The point, Rolfe, is that when everything is "free", there is no incentive to seek the best value, but to grab everything you can. It was a pretty simple, obvious, and apt analogy. It's very basic economics. Sorry it was beyond you.


But everything is not free. Everything is paid for. Even in a universal-access centrally-funded system. It is up to the purchaser to take steps to ensure good value when purchasing, no matter what the system.

I do not entirely understand why the US insurance companies would abrogate this responsibility and allow the patient to select a more expensive option than they needed. Any insurance claim I have ever made, the insurance company made damn sure I didn't go mad. Even "new-for-old" household contents cover only allows replacement by an equivalent item. You aren't turned loose in the furniture store with free rein to pick the most expensive new chair to replace the cheap-and-cheerful model the dog chewed.

When the NHS purchases on behalf of the patients, it is very concerned to shop for the cheapest effective option.
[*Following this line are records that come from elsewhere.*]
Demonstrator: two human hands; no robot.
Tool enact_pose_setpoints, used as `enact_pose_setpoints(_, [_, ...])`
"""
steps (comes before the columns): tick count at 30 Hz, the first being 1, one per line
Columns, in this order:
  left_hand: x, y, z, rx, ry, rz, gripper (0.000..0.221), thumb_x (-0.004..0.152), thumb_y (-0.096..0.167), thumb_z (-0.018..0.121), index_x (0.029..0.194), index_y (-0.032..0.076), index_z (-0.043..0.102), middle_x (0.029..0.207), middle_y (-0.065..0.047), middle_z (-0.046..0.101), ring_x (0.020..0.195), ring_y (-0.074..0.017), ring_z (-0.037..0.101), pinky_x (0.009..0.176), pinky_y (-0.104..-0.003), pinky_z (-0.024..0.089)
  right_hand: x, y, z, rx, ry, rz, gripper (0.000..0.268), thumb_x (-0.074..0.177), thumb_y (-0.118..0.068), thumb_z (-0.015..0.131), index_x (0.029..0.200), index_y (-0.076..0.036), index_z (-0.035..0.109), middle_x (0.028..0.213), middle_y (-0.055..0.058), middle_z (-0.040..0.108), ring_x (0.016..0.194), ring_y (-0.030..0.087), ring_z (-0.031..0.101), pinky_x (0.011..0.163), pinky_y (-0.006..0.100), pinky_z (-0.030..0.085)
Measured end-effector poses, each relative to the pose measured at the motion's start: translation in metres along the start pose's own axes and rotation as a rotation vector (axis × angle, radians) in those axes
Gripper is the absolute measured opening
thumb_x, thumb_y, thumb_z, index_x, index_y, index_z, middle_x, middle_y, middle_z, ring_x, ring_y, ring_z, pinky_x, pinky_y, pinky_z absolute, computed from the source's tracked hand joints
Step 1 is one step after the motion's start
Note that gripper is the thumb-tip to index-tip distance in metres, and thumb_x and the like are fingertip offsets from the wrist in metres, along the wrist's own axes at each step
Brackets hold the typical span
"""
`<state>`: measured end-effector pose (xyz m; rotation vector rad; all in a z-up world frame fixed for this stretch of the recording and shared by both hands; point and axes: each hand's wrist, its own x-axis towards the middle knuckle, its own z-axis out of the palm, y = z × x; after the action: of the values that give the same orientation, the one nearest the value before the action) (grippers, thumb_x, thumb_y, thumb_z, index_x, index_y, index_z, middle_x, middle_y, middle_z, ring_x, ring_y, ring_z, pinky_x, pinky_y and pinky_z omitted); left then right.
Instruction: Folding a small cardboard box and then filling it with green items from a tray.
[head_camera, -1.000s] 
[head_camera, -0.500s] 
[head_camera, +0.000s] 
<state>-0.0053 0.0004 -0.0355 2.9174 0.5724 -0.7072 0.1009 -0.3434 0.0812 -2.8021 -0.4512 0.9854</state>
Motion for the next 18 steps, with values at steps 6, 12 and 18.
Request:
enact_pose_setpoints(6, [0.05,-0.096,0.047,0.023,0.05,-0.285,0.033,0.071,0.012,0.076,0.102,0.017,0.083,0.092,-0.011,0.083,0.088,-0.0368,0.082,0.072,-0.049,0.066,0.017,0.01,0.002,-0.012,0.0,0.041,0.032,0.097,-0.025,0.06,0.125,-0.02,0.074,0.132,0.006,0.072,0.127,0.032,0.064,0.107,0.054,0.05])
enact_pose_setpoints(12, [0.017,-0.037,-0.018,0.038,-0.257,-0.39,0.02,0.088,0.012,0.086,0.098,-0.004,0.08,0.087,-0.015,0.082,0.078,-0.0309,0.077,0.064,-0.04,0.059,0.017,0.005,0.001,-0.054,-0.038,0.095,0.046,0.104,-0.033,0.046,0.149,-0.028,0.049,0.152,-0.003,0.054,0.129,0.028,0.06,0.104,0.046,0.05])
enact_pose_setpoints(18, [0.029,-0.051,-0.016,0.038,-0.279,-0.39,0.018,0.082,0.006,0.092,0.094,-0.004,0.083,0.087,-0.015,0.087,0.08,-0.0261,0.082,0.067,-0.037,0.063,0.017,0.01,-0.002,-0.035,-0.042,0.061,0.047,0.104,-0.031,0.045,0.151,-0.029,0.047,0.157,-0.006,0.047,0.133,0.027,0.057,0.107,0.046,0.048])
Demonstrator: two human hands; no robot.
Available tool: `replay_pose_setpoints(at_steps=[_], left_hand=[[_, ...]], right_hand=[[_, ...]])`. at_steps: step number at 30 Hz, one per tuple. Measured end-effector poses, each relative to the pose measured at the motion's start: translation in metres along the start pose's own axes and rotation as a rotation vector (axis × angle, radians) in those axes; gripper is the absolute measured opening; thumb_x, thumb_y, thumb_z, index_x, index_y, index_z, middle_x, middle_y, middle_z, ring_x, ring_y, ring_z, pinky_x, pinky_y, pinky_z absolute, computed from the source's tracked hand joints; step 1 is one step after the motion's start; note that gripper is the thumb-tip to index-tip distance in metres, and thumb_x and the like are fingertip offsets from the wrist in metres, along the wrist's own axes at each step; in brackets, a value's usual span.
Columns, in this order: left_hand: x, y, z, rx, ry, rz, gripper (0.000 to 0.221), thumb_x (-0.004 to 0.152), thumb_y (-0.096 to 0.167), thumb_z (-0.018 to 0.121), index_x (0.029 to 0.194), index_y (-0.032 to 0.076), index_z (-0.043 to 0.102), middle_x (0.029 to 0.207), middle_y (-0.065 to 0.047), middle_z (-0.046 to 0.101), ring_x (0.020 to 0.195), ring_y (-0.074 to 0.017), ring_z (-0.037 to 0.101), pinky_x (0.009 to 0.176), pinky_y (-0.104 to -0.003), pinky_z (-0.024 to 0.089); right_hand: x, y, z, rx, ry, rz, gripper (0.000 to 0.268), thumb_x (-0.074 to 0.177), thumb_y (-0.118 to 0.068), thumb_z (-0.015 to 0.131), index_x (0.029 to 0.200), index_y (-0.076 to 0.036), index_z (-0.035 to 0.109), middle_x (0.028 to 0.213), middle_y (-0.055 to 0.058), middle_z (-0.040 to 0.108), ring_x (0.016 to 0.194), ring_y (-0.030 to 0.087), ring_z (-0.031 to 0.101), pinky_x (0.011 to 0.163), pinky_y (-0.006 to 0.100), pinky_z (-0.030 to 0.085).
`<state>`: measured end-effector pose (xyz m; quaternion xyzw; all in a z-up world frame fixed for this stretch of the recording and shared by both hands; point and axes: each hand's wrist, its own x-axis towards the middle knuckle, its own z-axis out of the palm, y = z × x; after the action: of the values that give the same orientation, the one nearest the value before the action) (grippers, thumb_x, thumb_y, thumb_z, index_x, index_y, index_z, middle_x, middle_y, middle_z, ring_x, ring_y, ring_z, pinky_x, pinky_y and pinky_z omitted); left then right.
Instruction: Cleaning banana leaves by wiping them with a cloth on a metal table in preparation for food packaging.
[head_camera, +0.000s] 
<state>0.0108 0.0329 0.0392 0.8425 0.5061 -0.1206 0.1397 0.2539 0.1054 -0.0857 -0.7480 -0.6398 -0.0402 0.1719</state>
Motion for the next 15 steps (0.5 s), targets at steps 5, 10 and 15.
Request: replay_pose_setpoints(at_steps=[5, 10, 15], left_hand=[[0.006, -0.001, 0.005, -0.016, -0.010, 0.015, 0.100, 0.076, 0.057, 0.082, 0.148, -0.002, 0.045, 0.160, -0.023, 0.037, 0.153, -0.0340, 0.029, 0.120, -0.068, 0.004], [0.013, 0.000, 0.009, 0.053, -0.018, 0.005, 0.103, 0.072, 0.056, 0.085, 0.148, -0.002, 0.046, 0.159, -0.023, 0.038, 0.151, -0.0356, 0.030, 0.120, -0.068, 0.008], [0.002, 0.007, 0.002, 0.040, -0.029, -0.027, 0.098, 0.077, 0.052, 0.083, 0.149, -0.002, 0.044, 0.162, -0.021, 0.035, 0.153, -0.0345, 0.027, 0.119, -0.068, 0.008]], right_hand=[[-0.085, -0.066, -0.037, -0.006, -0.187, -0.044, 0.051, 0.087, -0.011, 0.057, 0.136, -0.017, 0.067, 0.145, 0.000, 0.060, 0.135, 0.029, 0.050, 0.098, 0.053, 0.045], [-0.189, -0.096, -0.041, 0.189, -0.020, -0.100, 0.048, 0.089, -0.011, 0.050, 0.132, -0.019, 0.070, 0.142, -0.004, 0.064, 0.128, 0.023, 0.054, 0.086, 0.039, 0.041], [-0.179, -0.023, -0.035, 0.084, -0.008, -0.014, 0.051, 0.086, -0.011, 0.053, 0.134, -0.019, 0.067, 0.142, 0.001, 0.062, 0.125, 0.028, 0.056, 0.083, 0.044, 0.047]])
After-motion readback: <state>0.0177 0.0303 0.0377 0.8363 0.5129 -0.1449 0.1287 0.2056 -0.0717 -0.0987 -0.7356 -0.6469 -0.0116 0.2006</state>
Doctors have to work to an overall budget, and have prescribing guidelines to ensure that the cheapest option is dispensed. A diabetic is not given a script for any glucose meter, willy-nilly. (There has in fact been a historical tendency for the "NHS option" to be so basic that patients are motivated to spend their own money to get something a bit better - some time ago the NHS wouldn't pay for the very fine insulin needles, and patients on insulin either had to put up with standard 25g needles, or buy their own. No kid in school would be seen dead in "NHS glasses" - the free plastic frames provided by the system - any parent who doesn't want to be accused of terminal uncoolness has to buy designer frames. And so on. The system provides for your basic needs, any frills you pay for.) Drug prescribing is for the generic preparation, allowing the pharmacist to select the cheapest formulation of that drug available at the time the prescription is filled. And so on.

Nobody in our universal-access system is grabbing everything they can, because nobody is in a position to do that. There's more than one way of skinning this particular cat.

It's very practical. Our government is profoundly inept. We do not want a medical system with the organization of FEMA, the safety of AMTRACK, the cost containment of the Pentagon and the compassion of the IRS.


Oh, here we go again. Americans are uniquely incapable of running the proverbial piss-up in a brewery, and thus must be assumed to be incapable of managing what every other developed first-world country manages to achieve to a reasonable level of success.

Deductibles make insurance cheaper. High deductibles make it much cheaper. The idea is that most people would be able to accumulate money in their plan, and buy insurance with increasingly higher deductibles.

As for freedom, we could let the employee opt out of the plan completely, and if they were stupid enough to do that and were hit with an expensive illness they'd learn that stupidly is expensive, and in many cases is a capital crime.

Smart people budget for their expenses. This plan makes it much easier for them to do so.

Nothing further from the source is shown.